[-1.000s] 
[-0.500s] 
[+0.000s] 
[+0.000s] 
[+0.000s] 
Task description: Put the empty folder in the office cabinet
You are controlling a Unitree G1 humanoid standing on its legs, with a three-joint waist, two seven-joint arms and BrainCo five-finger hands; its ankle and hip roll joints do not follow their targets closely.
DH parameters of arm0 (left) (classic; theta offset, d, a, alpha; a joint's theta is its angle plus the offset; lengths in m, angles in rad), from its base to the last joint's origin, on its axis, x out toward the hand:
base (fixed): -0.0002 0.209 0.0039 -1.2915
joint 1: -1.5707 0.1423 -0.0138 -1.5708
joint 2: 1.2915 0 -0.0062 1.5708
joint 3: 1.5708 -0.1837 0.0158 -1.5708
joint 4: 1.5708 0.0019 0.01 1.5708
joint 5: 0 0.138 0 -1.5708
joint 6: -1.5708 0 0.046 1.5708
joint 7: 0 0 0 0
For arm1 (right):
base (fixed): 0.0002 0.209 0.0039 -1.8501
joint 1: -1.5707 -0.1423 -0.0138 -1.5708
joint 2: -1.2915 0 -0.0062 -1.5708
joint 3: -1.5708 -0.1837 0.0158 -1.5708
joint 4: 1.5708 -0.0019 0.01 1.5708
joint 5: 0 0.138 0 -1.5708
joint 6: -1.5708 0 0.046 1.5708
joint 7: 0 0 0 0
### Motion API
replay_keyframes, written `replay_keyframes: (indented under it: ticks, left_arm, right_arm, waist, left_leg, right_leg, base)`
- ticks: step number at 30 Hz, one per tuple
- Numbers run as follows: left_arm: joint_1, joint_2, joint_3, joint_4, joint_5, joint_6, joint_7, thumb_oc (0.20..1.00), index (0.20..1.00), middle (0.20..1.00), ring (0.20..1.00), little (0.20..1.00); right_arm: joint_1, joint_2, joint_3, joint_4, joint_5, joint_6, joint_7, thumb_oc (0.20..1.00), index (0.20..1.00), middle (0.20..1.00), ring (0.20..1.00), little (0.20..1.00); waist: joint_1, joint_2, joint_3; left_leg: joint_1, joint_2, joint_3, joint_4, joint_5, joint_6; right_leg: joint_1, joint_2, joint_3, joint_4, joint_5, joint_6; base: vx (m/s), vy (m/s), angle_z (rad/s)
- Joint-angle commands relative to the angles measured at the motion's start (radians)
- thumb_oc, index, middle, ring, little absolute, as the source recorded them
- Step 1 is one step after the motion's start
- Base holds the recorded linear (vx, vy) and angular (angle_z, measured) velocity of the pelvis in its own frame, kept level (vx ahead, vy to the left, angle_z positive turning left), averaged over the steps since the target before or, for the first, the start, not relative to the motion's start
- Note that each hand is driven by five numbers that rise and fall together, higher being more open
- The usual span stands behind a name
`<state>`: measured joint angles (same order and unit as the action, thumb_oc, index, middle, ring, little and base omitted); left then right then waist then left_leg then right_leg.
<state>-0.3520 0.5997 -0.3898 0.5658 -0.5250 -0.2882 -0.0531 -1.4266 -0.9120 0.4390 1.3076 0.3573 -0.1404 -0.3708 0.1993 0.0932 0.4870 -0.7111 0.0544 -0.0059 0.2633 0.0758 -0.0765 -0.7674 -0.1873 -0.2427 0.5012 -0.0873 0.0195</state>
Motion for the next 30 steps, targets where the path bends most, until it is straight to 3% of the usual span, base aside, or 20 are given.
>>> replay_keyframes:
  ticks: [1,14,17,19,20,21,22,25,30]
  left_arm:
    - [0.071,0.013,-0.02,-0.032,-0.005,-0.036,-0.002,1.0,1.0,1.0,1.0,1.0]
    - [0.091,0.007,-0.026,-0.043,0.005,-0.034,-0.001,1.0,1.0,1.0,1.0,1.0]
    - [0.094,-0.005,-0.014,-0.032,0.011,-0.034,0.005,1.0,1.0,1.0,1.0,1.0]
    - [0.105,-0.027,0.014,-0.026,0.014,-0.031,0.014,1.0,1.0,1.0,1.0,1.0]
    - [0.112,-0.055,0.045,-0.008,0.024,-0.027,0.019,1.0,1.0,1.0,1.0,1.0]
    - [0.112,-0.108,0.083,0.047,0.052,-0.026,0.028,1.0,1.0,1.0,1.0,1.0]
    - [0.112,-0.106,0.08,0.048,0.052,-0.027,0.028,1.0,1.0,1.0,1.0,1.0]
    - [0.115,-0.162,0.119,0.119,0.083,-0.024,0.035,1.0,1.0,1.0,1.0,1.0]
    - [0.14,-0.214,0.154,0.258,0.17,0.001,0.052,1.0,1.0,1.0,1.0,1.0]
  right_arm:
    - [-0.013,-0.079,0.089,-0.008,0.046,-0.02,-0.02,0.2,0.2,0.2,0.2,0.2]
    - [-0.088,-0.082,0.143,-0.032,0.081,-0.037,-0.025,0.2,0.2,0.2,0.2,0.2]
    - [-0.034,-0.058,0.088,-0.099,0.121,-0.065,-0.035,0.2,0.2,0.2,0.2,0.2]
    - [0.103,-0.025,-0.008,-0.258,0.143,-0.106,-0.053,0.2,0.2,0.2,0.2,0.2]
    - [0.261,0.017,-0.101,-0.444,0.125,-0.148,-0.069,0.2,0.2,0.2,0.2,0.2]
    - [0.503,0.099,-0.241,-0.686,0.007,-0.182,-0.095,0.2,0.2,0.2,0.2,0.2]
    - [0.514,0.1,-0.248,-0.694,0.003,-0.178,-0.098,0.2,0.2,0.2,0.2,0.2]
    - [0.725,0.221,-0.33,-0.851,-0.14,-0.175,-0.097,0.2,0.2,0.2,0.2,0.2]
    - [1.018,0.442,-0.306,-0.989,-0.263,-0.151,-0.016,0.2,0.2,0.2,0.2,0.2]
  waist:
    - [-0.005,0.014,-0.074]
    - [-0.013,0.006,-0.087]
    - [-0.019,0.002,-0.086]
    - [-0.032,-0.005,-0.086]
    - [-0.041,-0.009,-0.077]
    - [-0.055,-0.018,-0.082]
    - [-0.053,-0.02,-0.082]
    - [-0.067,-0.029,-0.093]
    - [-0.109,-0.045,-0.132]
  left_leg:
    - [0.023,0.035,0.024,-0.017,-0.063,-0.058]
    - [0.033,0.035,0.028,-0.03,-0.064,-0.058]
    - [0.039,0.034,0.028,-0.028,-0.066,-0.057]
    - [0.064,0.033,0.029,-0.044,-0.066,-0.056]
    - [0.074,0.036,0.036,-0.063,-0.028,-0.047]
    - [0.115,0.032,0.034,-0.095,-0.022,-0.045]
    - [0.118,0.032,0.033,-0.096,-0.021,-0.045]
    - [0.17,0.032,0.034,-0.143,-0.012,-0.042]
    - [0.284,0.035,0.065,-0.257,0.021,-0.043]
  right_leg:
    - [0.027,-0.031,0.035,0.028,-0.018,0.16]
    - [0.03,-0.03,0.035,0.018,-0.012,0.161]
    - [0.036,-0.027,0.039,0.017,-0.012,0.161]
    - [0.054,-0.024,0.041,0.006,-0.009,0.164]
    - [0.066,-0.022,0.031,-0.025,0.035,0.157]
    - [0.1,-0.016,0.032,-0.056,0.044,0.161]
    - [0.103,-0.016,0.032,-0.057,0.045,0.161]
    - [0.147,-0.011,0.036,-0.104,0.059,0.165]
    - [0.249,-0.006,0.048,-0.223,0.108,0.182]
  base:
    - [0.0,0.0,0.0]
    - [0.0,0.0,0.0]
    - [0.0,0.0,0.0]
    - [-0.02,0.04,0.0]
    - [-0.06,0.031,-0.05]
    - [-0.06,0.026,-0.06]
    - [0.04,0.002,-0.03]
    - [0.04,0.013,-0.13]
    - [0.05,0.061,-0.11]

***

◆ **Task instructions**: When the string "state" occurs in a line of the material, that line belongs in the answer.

◆ **Answer section**:
`<state>`: measured joint angles (same order and unit as the action, thumb_oc, index, middle, ring, little and base omitted); left then right then waist then left_leg then right_leg.
<state>-0.3520 0.5997 -0.3898 0.5658 -0.5250 -0.2882 -0.0531 -1.4266 -0.9120 0.4390 1.3076 0.3573 -0.1404 -0.3708 0.1993 0.0932 0.4870 -0.7111 0.0544 -0.0059 0.2633 0.0758 -0.0765 -0.7674 -0.1873 -0.2427 0.5012 -0.0873 0.0195</state>

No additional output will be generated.